WORK TO BE COMPLETED: Write the data out again, character for character, with no images.

GIVEN MATERIAL:
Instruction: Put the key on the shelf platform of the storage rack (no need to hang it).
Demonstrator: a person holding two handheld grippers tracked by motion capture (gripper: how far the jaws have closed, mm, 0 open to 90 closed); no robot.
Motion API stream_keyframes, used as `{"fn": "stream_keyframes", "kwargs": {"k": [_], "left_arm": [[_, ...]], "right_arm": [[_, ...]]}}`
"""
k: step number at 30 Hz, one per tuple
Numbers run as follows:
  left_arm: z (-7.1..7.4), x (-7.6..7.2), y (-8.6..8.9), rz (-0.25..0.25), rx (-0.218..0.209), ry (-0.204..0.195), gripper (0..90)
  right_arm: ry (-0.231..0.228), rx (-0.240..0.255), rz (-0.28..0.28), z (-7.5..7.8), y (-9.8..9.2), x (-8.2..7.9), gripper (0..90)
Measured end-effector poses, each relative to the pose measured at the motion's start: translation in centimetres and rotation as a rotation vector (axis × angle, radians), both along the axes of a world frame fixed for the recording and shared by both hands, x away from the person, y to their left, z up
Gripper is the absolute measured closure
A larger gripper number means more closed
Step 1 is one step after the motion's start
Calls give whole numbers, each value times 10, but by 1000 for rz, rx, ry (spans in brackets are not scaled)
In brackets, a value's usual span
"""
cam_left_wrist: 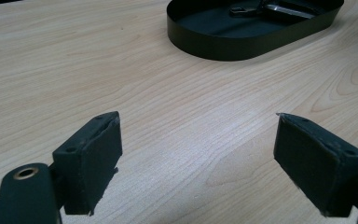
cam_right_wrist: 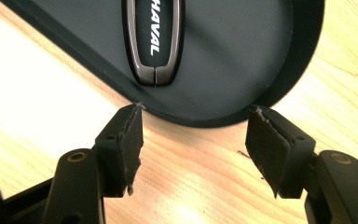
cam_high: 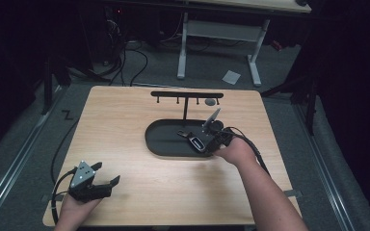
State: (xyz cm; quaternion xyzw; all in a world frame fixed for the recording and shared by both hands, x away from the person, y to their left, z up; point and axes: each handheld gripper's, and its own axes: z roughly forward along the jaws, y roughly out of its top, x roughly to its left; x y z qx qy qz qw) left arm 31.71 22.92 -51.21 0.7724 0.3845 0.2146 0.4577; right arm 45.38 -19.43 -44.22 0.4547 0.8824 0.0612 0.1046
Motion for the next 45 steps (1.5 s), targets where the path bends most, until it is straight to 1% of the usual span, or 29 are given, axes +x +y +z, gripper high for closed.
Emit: {"fn": "stream_keyframes", "kwargs": {"k": [2,5,6,8,10,12,13,14,16,18,21,23,25,27,29,31,32,33,34,35,37,38,39,40,41,42,44,45], "left_arm": [[0,0,0,-2,4,0,159],[0,0,-1,-4,4,4,160],[0,0,-1,-4,6,2,159],[-1,0,-1,-5,7,3,160],[-1,0,-2,-6,8,6,159],[-1,0,-2,-7,9,8,159],[-1,0,-2,-7,10,8,159],[-1,0,-2,-9,12,7,159],[-2,0,-3,-8,10,9,159],[-2,0,-3,-9,12,10,159],[-2,0,-4,-15,18,14,159],[-3,0,-5,-11,16,13,160],[-4,1,-5,-14,23,16,159],[-4,1,-5,-17,26,17,160],[-4,1,-6,-18,29,22,160],[-5,1,-7,-21,32,23,159],[-5,1,-7,-22,33,21,159],[-6,1,-8,-25,34,23,159],[-6,2,-9,-27,35,22,160],[-6,2,-10,-29,34,19,160],[-7,1,-11,-36,39,18,160],[-7,1,-11,-34,38,15,160],[-7,1,-12,-31,35,15,160],[-8,0,-12,-27,30,11,160],[-8,0,-13,-28,29,9,160],[-9,0,-14,-27,32,8,160],[-10,0,-17,-29,45,6,160],[-11,0,-18,-26,51,8,160]], "right_arm": [[-5,16,-12,1,-5,-3,371],[-8,22,-34,1,-12,-10,370],[-20,3,-17,1,-16,-13,371],[-24,4,-18,1,-18,-15,371],[-27,34,-32,2,-23,-20,371],[-40,40,-32,2,-26,-26,367],[-47,32,-25,2,-27,-29,360],[-66,38,-17,1,-29,-33,360],[-84,63,-23,0,-33,-40,360],[-104,73,-12,-2,-37,-47,360],[-141,92,-28,-8,-43,-59,360],[-179,104,-22,-13,-49,-66,361],[-215,122,-32,-19,-55,-75,362],[-259,159,-48,-26,-60,-84,364],[-310,185,-57,-34,-66,-94,363],[-345,217,-80,-41,-70,-103,375],[-376,236,-97,-45,-73,-110,378],[-396,250,-109,-48,-73,-114,378],[-437,283,-133,-52,-75,-123,374],[-461,298,-148,-55,-75,-128,370],[-543,338,-178,-62,-74,-142,368],[-638,385,-224,-71,-75,-157,385],[-702,438,-239,-81,-78,-168,411],[-672,484,-240,-79,-80,-168,364],[-659,501,-231,-73,-82,-166,327],[-762,441,-198,-66,-85,-169,356],[-766,434,-205,-67,-88,-168,350],[-738,453,-224,-72,-92,-166,342]]}}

RESPONSE TO THE EXERCISE:
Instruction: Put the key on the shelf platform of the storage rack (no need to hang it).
Demonstrator: a person holding two handheld grippers tracked by motion capture (gripper: how far the jaws have closed, mm, 0 open to 90 closed); no robot.
Motion API stream_keyframes, used as `{"fn": "stream_keyframes", "kwargs": {"k": [_], "left_arm": [[_, ...]], "right_arm": [[_, ...]]}}`
"""
k: step number at 30 Hz, one per tuple
Numbers run as follows:
  left_arm: z (-7.1..7.4), x (-7.6..7.2), y (-8.6..8.9), rz (-0.25..0.25), rx (-0.218..0.209), ry (-0.204..0.195), gripper (0..90)
  right_arm: ry (-0.231..0.228), rx (-0.240..0.255), rz (-0.28..0.28), z (-7.5..7.8), y (-9.8..9.2), x (-8.2..7.9), gripper (0..90)
Measured end-effector poses, each relative to the pose measured at the motion's start: translation in centimetres and rotation as a rotation vector (axis × angle, radians), both along the axes of a world frame fixed for the recording and shared by both hands, x away from the person, y to their left, z up
Gripper is the absolute measured closure
A larger gripper number means more closed
Step 1 is one step after the motion's start
Calls give whole numbers, each value times 10, but by 1000 for rz, rx, ry (spans in brackets are not scaled)
In brackets, a value's usual span
"""
cam_left_wrist: 
cam_right_wrist: 
cam_high: 
State: (xyz cm; quaternion xyzw; all in a world frame fixed for the recording and shared by both hands, x away from the person, y to their left, z up; point and axes: each handheld gripper's, and its own axes: z roughly forward along the jaws, y roughly out of its top, x roughly to its left; x y z qx qy qz qw) left arm 31.71 22.92 -51.21 0.7724 0.3845 0.2146 0.4577; right arm 45.38 -19.43 -44.22 0.4547 0.8824 0.0612 0.1046
Motion for the next 45 steps (1.5 s), targets where the path bends most, until it is straight to 1% of the usual span, or 29 are given, axes +x +y +z, gripper high for closed.
Emit: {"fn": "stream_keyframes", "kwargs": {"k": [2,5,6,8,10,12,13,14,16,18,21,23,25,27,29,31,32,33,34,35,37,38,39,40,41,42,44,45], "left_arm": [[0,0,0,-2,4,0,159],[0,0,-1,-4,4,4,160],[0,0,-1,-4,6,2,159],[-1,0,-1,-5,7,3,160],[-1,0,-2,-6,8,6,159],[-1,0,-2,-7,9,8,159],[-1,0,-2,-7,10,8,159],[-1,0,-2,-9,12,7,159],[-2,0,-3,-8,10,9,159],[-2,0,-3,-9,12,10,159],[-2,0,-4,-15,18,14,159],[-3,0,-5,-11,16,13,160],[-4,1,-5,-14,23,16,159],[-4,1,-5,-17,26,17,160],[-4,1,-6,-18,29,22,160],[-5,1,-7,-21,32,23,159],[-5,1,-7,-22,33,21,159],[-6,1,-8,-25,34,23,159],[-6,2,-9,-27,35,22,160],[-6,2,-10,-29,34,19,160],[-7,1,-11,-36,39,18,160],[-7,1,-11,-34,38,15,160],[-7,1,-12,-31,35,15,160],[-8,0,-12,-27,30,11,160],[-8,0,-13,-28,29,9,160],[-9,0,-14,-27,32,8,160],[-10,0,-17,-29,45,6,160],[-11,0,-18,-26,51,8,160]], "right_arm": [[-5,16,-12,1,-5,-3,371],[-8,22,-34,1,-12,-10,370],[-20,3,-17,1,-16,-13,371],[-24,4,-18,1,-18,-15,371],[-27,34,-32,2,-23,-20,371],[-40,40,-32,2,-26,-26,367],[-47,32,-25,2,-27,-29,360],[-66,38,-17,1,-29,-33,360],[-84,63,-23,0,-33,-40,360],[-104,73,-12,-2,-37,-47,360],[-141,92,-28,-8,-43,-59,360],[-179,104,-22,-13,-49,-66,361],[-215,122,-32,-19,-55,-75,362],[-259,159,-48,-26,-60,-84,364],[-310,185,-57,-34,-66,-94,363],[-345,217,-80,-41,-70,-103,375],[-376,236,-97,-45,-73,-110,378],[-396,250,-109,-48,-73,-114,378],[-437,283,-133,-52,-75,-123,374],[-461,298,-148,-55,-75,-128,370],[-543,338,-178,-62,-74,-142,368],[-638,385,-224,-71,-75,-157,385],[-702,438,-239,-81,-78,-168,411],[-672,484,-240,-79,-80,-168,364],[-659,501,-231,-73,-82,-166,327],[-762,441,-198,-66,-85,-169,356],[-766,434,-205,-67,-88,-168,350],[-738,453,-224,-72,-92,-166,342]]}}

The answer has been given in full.